When we finish our shift and return to our cabin to rest, everything will be fair game, though. And I just might have something in mind already. Whether it will lift his mood like I expect it to, or completely backfire, is up for debate. But I’m willing to take that risk.

The first hour of shadowing Aran is kind of boring. There are no people on the entertainment deck, and thanks to the area with the rides, the whole place feels like one of those desolate dystopian theme parks. Minus the falling-apart aspect, of course. Everything is in pristine condition, clean and sparkly and waiting to be made a mess of.

I wish I could do that, like right now. It’s been a while since I last rode a roller coaster. On the other hand, there are also a bunch of restaurants that I could hit up. I didn’t eat anything since I spent the morning messing around the ship’s roster systems, so I am a bit hungry.

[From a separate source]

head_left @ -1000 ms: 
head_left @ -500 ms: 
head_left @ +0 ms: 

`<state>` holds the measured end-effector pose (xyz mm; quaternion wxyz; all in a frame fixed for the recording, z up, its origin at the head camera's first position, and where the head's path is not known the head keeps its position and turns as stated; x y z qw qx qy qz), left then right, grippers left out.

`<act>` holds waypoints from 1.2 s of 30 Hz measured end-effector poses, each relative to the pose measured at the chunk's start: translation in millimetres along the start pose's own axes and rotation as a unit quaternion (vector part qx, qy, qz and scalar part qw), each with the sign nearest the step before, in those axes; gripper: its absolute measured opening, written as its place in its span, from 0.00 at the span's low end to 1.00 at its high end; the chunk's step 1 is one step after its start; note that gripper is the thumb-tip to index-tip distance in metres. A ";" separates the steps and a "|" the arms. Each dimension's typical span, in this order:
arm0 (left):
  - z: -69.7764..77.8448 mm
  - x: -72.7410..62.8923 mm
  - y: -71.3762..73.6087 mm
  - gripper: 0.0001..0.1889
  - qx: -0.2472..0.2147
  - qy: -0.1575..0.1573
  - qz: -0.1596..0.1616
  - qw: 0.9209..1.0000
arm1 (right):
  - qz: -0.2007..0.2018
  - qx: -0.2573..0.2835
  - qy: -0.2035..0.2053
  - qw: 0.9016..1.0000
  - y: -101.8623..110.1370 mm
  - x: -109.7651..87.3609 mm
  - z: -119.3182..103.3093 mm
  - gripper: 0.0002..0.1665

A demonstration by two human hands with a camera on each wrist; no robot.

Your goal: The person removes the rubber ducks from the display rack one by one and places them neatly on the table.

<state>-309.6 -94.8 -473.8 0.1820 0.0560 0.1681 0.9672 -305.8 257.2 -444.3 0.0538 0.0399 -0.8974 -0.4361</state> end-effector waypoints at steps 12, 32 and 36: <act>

The orderliness of our surroundings reminds me of Aran, the way he’s always prim and proper. Even when his hair sticks out of his bun or low ponytail, it looks stylish, intentional. It’s the way he speaks too, that calm timbre that never rises in volume even when I’ve gone a step too far teasing him. Sometimes, it makes me think he likes it. That he enjoys my dumbass comments and attempted kiss attacks. That he craves them even. I don’t know why, it’s just a gut feeling, something my body picks up on without my or his input. It’s like how he knows I’m hungry, or how he can tell just with a glance if I like something or not. He’s amazing like that.

“Things are about to get busy.” He shoves a cocoa-orange nuts and fruit bar into my hand.

I blink up at him, my cheeks growing warmer. Here he strikes again, being able to tell what I need like it’s the most natural thing. How does he know I’m hungry? He must have anticipated it too, considering he came prepared with my favorite healthy snack. Swoon .

“Finally. Can’t wait to see who these mysterious guests are.”

And I mean it. I’ll do more digging tonight, but if the organizers went to the trouble of creating that coded guest list, I’m not holding much hope. Not that I’d give up. We are on a super important mission, and we have objectives to meet. I’ve never lost a game before, and I won’t lose now either. We will find out who these people are and how exactly they are involved with that nasty drug. And then we’ll go from there. I know that at its core, this is supposed to be just a recon mission, but if Sudo Hex can do something to thwart the assholes’ likely evil plan, he most definitely will.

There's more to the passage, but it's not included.